A Terra está mostrando que precisa de um tempo. E você?

A Terra está mostrando que precisa de um tempo. E você?

Na pandemia, demos uma trégua ao meio ambiente — e podemos fazer o mesmo em relação às nossas necessidades

28/05/2020 - por Márcia Peltier



Quando cerca de um terço da população mundial se colocou em distanciamento social por conta da pandemia do novo coronavírus, vimos surgir um “efeito colateral” na natureza. Circularam por jornais do mundo todo — e também nas redes sociais — notícias de que os rios estão menos poluídos, as águas das praias estão mais límpidas, o buraco da camada de ozônio está se reduzindo...

 

Isso não emociona simplesmente porque a Terra teve uma trégua dos males que fazemos a ela. Emociona porque mostra que até a Terra, esse planeta gigante, também precisa dessa pausa. Se até a Terra pede descanso, imagine nós, meros seres humanos!

 

 

Com os países em quarentena para combater a circulação do vírus, houve quedas significativas nos níveis de poluição. Em Nova York, pesquisadores disseram à BBC que os primeiros resultados mostraram que o nível de monóxido de carbono no ar, principalmente o emitido por carros, caiu quase 50% em comparação com o ano passado. E Paris teve uma queda de 54% nas concentrações de dióxido de nitrogênio, se comparadas às de 2019. Já Madri, Milão e Roma registraram reduções da ordem de 45%.

 

As ruas de Veneza se esvaziaram, levando a uma queda drástica no tráfego pelos canais da cidade. A água geralmente turva ficou tão clara que até peixes foram vistos. Na Índia, onde a maioria da população parece obedecer às restrições impostas pelas autoridades, a cordilheira do Himalaia pôde ser vista após 31 anos de muita fumaça encobrindo o céu. As estrelas também voltaram a ser visíveis à noite.

 

Aqui no Brasil a situação não foi diferente. Foi possível, por exemplo, voltar a ver o céu colorido de São Paulo. No Rio de Janeiro, voltamos a ver tartarugas em plena Baía de Guanabara, tão castigada pelo esgoto nas últimas décadas.

 

Quantas vezes gostaríamos de ter dito ‘não’? Quantas vezes deixamos de pedir socorro quando precisamos?

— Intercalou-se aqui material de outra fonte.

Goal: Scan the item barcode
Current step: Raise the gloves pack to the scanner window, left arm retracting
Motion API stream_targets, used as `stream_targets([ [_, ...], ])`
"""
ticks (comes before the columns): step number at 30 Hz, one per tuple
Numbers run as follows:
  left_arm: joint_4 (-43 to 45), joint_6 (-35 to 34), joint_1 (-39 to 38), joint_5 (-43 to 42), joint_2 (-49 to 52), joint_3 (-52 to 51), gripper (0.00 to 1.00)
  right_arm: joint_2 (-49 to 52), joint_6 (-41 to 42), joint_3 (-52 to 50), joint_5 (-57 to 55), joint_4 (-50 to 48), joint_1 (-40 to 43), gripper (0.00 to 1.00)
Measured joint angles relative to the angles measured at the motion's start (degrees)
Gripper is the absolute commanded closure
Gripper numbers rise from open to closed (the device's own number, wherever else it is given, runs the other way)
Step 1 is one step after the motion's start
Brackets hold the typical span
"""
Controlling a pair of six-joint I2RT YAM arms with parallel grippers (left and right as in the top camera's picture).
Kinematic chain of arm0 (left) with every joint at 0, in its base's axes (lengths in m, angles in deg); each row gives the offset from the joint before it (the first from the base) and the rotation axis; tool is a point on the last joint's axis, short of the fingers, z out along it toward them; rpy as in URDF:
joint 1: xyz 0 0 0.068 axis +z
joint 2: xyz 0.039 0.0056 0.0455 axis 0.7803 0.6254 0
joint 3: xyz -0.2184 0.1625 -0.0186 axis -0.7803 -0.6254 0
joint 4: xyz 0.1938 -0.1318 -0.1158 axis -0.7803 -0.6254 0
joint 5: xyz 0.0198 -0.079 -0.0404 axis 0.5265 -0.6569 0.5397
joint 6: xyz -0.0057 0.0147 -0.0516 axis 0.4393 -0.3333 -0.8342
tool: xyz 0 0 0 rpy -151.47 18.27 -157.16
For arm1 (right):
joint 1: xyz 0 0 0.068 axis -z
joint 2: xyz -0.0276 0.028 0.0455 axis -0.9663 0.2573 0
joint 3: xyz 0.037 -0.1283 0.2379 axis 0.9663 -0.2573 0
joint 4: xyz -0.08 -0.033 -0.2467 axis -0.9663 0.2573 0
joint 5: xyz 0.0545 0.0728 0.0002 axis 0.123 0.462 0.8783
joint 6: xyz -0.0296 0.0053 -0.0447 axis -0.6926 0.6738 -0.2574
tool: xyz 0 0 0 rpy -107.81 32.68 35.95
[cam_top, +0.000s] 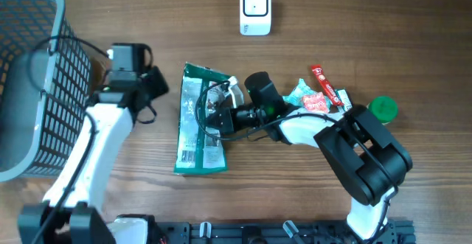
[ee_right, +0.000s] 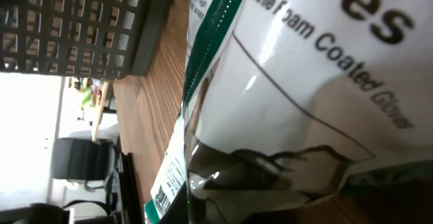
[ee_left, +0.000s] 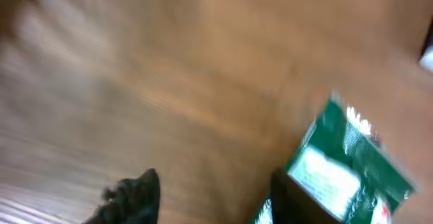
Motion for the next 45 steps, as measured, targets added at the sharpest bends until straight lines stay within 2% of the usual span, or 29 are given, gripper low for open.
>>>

Isso tudo porque o ser humano precisou dar um passo atrás e ficar em casa. 

 

Trégua para Terra e para nós

 

Tracei um paralelo em minha cabeça. Quantas vezes gostaríamos de ter dito “não”? Quantas vezes fomos em um evento obrigados? Quantas vezes nos indispusemos com nós mesmos apenas para não criar um mal estar com outra pessoa, mesmo quando isso nos faria dormir menos ou nos desgastar mais? Quantas vezes deixamos de pedir socorro quando precisamos, como a Terra já pede há tantas décadas, pois o mundo pode — e aguenta — esperar?

 

Quantas vezes precisávamos de uma trégua que não nos demos?

 

Será que temos de esperar uma pandemia começar para proporcionar um respiro para a Terra? Ou pior: será que teremos de promover um “fim do mundo” para o planeta antes de recebermos outro alerta desse?

 

A trégua para a Terra também está significando uma trégua para nós.

A trégua para a Terra também está significando uma trégua para nós: não por conta da poluição, mas por termos desenvolvido ainda mais empatia, noção de coletividade e cuidado com o próximo. Está nos ensinando aquela máxima de que “se a gente não para, o mundo para a gente”. E, nessa queda de braço, haja muque.

 

Que este respiro para a Terra seja um respiro para nós também. E que em breve, muito em breve, ele possa ser sem máscaras e dentro de um abraço.